In the family I'm thinking about, the patient was admitted to hospice, and five of six relatives agreed to make that choice. From the understanding of the hospice staff, no MDPOA existed, and among the five in agreement were several who are right at the top of the legal heirarchy. The one dissenting relative cannot overturn the choice, except--after several days of private and public stewing, the dissenting relative claimed to hold the patient's MDPOA. Yikes. That could change everything. If the relative were to produce a valid MDPOA, then it may be back to the drawing board, even though the incapacitated patient has apparently been pronounced incurable by a number of medical specialists.

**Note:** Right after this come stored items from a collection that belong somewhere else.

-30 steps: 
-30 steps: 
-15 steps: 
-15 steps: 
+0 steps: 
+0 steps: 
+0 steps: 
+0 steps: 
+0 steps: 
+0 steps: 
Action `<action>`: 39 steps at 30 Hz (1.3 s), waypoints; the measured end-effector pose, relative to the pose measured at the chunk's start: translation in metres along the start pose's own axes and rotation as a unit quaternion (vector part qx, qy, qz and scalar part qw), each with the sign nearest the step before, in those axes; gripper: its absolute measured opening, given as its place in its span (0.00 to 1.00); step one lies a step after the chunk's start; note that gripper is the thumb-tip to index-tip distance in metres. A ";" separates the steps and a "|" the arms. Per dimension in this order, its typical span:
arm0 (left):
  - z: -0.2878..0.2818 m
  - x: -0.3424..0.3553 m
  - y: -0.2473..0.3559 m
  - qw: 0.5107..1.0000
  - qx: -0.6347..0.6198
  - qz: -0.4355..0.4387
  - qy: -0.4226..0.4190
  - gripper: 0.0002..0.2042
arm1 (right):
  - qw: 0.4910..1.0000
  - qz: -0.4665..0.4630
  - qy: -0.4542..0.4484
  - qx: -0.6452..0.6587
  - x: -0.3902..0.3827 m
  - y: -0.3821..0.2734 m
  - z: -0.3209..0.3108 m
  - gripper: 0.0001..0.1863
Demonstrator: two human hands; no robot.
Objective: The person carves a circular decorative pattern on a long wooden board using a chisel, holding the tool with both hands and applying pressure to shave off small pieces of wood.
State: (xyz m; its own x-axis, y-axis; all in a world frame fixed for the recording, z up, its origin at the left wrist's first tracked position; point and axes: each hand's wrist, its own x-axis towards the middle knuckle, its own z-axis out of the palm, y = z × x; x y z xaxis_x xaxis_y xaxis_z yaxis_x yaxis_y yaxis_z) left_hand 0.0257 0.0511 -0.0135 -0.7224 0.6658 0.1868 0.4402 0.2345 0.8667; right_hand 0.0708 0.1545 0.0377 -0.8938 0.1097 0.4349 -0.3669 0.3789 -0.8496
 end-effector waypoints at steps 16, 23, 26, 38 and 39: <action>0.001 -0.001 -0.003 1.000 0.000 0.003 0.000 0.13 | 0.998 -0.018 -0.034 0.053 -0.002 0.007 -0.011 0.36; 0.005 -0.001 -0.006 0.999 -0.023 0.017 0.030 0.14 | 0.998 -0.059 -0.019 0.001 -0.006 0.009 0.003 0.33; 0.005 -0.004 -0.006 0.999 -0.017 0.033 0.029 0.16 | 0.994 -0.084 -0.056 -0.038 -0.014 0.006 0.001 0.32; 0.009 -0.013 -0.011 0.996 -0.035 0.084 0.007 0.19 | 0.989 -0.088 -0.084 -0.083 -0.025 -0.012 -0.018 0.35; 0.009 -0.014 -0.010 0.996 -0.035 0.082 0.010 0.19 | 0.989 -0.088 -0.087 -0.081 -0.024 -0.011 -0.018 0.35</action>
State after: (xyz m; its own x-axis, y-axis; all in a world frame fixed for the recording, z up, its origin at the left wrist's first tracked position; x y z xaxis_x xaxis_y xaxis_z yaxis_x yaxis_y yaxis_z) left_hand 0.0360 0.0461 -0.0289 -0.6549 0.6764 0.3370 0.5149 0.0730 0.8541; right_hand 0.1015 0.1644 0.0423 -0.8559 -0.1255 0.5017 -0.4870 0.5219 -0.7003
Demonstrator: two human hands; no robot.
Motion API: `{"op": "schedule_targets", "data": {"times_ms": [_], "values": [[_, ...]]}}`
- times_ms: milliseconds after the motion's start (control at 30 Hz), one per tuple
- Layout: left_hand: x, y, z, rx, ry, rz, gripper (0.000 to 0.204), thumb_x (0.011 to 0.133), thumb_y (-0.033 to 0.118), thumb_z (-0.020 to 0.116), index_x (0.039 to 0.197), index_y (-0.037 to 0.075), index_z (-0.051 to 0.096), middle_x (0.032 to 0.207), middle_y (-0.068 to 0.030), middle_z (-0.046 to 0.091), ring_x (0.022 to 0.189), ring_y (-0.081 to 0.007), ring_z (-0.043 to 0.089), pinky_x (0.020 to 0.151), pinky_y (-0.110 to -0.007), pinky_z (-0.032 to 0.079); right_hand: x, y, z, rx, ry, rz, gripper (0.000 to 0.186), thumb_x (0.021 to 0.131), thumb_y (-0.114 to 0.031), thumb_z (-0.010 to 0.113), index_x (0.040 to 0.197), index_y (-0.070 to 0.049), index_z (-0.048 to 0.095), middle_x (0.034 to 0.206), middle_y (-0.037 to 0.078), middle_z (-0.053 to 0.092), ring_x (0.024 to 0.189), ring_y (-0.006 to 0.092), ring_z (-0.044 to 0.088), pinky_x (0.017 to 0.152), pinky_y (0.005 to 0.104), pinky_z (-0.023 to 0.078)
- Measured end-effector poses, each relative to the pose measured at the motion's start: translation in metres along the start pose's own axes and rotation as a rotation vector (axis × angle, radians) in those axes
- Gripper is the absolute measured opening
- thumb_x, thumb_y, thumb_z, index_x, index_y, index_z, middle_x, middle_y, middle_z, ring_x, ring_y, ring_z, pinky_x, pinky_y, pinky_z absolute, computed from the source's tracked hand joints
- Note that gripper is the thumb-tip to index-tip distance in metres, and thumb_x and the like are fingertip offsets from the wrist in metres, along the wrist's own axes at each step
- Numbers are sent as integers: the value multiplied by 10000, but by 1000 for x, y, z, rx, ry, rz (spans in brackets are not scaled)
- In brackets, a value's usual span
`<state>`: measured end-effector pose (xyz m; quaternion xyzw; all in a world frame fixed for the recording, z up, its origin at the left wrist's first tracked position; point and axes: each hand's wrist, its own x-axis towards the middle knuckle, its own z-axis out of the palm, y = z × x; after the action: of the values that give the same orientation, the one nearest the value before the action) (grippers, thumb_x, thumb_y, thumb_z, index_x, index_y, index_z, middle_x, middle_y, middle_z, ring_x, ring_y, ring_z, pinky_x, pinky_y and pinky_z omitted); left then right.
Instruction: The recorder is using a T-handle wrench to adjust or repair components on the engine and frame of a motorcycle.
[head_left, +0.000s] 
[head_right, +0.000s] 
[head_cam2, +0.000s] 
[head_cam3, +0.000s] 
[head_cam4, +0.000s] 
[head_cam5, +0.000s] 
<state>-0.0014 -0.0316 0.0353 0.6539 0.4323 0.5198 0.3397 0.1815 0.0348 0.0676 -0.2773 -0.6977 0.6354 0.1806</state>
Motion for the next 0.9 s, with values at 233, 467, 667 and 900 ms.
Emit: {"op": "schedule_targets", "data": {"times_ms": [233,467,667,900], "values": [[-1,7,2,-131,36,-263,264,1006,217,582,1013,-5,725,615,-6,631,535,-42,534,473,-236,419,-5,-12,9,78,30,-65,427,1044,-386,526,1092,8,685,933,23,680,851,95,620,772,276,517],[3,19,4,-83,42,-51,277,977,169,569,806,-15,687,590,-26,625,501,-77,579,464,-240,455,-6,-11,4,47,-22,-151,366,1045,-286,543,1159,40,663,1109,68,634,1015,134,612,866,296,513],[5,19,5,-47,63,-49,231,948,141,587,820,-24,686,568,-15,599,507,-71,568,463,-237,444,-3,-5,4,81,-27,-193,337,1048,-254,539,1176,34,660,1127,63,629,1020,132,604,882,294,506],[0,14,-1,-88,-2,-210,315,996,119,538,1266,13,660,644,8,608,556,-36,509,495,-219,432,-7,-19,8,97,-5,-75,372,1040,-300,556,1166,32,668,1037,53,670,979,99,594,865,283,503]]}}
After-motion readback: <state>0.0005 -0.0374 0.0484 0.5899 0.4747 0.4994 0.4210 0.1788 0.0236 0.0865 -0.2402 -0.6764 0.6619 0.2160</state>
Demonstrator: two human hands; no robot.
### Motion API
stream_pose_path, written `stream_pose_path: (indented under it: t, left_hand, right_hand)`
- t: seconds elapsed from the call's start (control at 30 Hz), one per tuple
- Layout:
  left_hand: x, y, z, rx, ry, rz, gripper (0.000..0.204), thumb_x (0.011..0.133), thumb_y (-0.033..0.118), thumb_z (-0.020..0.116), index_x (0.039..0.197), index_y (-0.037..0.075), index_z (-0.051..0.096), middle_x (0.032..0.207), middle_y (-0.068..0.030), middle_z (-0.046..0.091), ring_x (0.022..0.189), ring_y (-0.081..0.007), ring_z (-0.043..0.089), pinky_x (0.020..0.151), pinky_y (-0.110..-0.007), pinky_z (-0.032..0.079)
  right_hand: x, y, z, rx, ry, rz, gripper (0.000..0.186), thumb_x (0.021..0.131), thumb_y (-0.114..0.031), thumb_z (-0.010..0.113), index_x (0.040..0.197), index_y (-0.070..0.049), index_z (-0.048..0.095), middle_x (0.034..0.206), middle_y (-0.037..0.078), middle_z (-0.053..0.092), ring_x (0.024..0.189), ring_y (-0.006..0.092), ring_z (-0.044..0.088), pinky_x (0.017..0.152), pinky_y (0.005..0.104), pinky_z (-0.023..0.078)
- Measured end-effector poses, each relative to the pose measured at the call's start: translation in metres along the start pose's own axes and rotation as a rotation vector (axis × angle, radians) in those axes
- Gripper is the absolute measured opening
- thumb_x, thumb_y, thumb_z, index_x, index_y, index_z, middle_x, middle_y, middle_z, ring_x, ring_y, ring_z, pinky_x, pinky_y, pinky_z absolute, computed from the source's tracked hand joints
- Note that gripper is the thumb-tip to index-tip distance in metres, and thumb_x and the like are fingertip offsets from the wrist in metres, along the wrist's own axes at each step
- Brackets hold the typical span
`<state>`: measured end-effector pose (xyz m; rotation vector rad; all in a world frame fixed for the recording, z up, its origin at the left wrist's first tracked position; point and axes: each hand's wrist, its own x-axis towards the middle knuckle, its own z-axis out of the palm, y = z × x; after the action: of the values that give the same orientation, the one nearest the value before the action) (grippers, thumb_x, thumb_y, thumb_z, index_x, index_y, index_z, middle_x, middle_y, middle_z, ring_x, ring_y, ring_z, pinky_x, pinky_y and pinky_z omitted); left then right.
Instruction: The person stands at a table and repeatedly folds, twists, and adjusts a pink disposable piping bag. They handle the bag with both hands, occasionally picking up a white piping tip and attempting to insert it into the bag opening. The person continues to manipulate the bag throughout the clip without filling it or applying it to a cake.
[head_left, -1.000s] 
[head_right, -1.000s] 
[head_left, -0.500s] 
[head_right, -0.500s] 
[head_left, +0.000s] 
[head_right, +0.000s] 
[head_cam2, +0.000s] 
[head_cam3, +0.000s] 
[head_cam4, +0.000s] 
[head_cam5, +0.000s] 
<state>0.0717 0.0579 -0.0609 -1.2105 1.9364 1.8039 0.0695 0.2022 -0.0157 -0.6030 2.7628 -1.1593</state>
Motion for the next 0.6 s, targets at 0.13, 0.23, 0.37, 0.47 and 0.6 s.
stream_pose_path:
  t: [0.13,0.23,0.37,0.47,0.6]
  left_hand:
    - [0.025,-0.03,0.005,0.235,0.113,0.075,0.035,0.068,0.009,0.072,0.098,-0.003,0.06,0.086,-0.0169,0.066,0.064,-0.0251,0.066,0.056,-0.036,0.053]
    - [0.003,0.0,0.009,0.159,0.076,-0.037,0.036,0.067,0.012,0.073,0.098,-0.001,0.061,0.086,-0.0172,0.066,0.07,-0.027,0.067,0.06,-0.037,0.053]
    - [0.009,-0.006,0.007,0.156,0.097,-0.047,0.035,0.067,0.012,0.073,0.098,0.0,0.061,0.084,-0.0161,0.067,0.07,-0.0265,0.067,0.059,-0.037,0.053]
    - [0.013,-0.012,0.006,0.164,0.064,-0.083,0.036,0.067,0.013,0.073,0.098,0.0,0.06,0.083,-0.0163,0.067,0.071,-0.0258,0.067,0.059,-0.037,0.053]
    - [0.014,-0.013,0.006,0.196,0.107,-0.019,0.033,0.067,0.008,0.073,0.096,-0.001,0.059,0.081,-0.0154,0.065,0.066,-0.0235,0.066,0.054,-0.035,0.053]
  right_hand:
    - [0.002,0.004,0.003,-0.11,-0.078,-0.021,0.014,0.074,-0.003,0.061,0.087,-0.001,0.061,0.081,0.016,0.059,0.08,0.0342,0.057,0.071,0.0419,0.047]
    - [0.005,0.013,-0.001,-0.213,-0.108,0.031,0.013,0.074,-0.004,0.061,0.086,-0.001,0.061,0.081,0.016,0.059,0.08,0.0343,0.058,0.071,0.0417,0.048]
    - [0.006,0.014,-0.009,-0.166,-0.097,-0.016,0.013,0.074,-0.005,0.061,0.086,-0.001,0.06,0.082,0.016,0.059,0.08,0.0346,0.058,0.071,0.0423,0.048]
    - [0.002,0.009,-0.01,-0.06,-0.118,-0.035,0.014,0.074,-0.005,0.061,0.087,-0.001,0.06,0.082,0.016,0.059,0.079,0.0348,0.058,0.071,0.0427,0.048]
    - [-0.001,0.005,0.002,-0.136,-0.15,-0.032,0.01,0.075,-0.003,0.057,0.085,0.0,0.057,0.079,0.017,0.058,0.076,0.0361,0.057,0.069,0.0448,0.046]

It can be difficult to see where God is when the tempests are raging. The family member whose needs are most important would seem to be the incapacitated patient, who is unable to make or articulate decisions about care or quality of life. Of course, when families are in conflict, every person genuinely believes that she or he is representing the true desires of the incapacitated one, even if that belief is fueled by personal need. In the shock and anguish of a loved one's end of life, we all hear what we most want to hear, and so interventions from staff have to be both compassionate and very clear. Sometimes the chaplain's role as I've experienced it is to find a way to affirm all of the warring family members while letting go of any expectation of facilitating a resolution. Sometimes clarification (and re-clarification as needed) of facts is helpful, to give relatives in great pain the option of engaging a channel other than the emotional. Sometimes social workers are the best support, facilitating family meetings, arranging for physicians to answer medical questions, etc. But the desire for a miracle can captivate family and care staff as well. The family, or some members, may desire that God restore their loved one's health or that God would turn the hearts of those opposed to their point of view. The care staff may get caught by the desire that the family be united in peace, which in most cases would be as big a miracle as the healing of the patient. My own notion of chaplaincy is to model straightforward acceptance of the "as-isness" of the situation. I find myself saying things like, "You and your parent may never agree about this; you represent two genuinely different points of view," but also saying things like, "The story's not over; I know you feel completely at odds with (whomever) right now, but who knows what the future may hold." That, and trying to actually be in the room with the anger and tension and the cloud of unknown history, and hold each member tenderly. And remind other staff that the family's fight is not with us but with each other, and it's old.